Re: [PATCH][PR121602] aarch64: Force vector when folding svmul with all-ones op1.

Jennifer Schmitz Fri, 19 Sep 2025 05:00:41 -0700

> On 15 Sep 2025, at 17:42, Tamar Christina <[email protected]> wrote:
> 
> External email: Use caution opening links or attachments
> 
> 
>> -----Original Message-----
>> From: Jennifer Schmitz <[email protected]>
>> Sent: Monday, September 15, 2025 4:23 PM
>> To: Tamar Christina <[email protected]>
>> Cc: GCC Patches <[email protected]>; Alex Coplan
>> <[email protected]>; Kyrylo Tkachov <[email protected]>; Richard
>> Earnshaw <[email protected]>; Andrew Pinski <[email protected]>
>> Subject: Re: [PATCH][PR121602] aarch64: Force vector when folding svmul with
>> all-ones op1.
>> 
>> 
>> 
>>> On 1 Sep 2025, at 15:46, Tamar Christina <[email protected]> wrote:
>>> 
>>> External email: Use caution opening links or attachments
>>> 
>>> 
>>>> -----Original Message-----
>>>> From: Jennifer Schmitz <[email protected]>
>>>> Sent: Friday, August 29, 2025 1:17 PM
>>>> To: GCC Patches <[email protected]>
>>>> Cc: Alex Coplan <[email protected]>; Kyrylo Tkachov
>>>> <[email protected]>; Tamar Christina <[email protected]>; Richard
>>>> Earnshaw <[email protected]>; Andrew Pinski <[email protected]>
>>>> Subject: [PATCH][PR121602] aarch64: Force vector when folding svmul with 
>>>> all-
>>>> ones op1.
>>>> 
>>>> An ICE was reported in the following test case:
>>>> svint8_t foo(svbool_t pg, int8_t op2) {
>>>>     return svmul_n_s8_z(pg, svdup_s8(1), op2);
>>>> }
>>>> with a type mismatch in 'vec_cond_expr':
>>>> _4 = VEC_COND_EXPR <v16_2(D), v32_3(D), { 0, ... }>;
>>>> 
>>>> The reason is that svmul_impl::fold folds calls where one of the operands
>>>> is all ones to the other operand using
>>>> gimple_folder::fold_active_lanes_to.
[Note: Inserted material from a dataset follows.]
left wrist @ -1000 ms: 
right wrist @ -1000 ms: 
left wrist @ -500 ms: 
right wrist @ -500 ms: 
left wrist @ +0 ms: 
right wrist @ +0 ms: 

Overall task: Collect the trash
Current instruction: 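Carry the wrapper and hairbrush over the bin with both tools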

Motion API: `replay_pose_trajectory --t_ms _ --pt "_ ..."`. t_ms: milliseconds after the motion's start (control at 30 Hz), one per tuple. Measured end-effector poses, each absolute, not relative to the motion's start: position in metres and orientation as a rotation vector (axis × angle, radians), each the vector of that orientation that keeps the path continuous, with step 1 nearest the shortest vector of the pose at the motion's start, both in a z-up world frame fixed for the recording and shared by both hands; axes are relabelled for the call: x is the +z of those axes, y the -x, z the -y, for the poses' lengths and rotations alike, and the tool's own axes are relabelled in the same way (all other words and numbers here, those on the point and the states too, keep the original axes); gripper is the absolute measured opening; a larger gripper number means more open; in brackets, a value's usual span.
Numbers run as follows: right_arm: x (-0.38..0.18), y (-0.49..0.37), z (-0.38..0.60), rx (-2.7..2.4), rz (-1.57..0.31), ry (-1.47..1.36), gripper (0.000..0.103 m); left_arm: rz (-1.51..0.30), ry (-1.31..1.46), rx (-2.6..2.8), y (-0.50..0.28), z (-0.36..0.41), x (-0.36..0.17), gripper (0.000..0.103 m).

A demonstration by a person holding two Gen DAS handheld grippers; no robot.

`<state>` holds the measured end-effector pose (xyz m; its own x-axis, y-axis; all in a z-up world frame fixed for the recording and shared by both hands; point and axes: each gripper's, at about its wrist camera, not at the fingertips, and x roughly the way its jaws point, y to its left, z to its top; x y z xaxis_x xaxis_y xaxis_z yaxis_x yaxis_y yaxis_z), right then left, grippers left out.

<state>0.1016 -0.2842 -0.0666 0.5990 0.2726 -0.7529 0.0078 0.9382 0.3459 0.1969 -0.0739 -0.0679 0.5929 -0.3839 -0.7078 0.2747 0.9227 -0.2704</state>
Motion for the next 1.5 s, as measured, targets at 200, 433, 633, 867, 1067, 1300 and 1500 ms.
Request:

However, we implicitly assume
>>>> that the argument that is passed to fold_active_lanes_to is a vector
>>>> type. In the given test case op2 is a scalar type, resulting in the type
>>>> mismatch in the vec_cond_expr.
>>>> 
>>>> This patch fixes the ICE by forcing a vector type before svmul_impl::fold
>>>> calls fold_active_lanes_to.
>>>> 
>>>> A more general option would be to move force_vector to 
>>>> fold_active_lanes_to.
>>>> 
>>> 
>>> I was wondering how the constant version doesn't need the fixup, e.g.
>>> 
>>> #include <arm_sve.h>
>>> 
>>> svint8_t foo(svbool_t pg, int8_t op2) {
>>>     return svmul_n_s8_x(pg, svdup_s8(1), 3);
>>> }
>>> 
>>> And it seems this is due to fold_const_binary doing the fixup from scalar to
>>> vector in vector_const_binop.
>>> 
>>> This to me seems like indeed we should fix it up in fold_active_lanes_to be
>> consistent.
>>> 
>>>> The patch was bootstrapped and tested on aarch64-linux-gnu, no regression.
>>>> OK for trunk?
>>>> OK to backport to GCC 15?
>>> 
>>> OK with moving it to fold_active_lanes_to unless someone disagrees.
>> Hi Tamar,
>> thanks for the review. I moved the force_vector to fold_active_lanes_to 
>> (updated
>> patch below).
>> Thanks,
>> Jennifer
>> 
>> 
>> [PATCH][PR121602] aarch64: Force vector in SVE
>> gimple_folder::fold_active_lanes_to.
>> 
>> An ICE was reported in the following test case:
>> svint8_t foo(svbool_t pg, int8_t op2) {
>>      return svmul_n_s8_z(pg, svdup_s8(1), op2);
>> }
>> with a type mismatch in 'vec_cond_expr':
>> _4 = VEC_COND_EXPR <v16_2(D), v32_3(D), { 0, ... }>;
>> 
>> The reason is that svmul_impl::fold folds calls where one of the operands
>> is all ones to the other operand using
>> gimple_folder::fold_active_lanes_to. However, we implicitly assumed
>> that the argument that is passed to fold_active_lanes_to is a vector
>> type. In the given test case op2 is a scalar type, resulting in the type
>> mismatch in the vec_cond_expr.
>> 
>> This patch fixes the ICE by forcing a vector type of the argument
>> in fold_active_lanes_to before the statement with the vec_cond_expr.
>> 
>> In the initial version of this patch, the force_vector statement was placed 
>> in
>> svmul_impl::fold, but it was moved to fold_active_lanes_to to align it with
>> fold_const_binary which takes care of the fixup from scalar to vector
>> type using vector_const_binop.
>> 
>> The patch was bootstrapped and tested on aarch64-linux-gnu, no regression.
>> OK for trunk?
>> OK to backport to GCC 15?
>> 
> 
> OK for trunk and backport to GCC 15 after some stew.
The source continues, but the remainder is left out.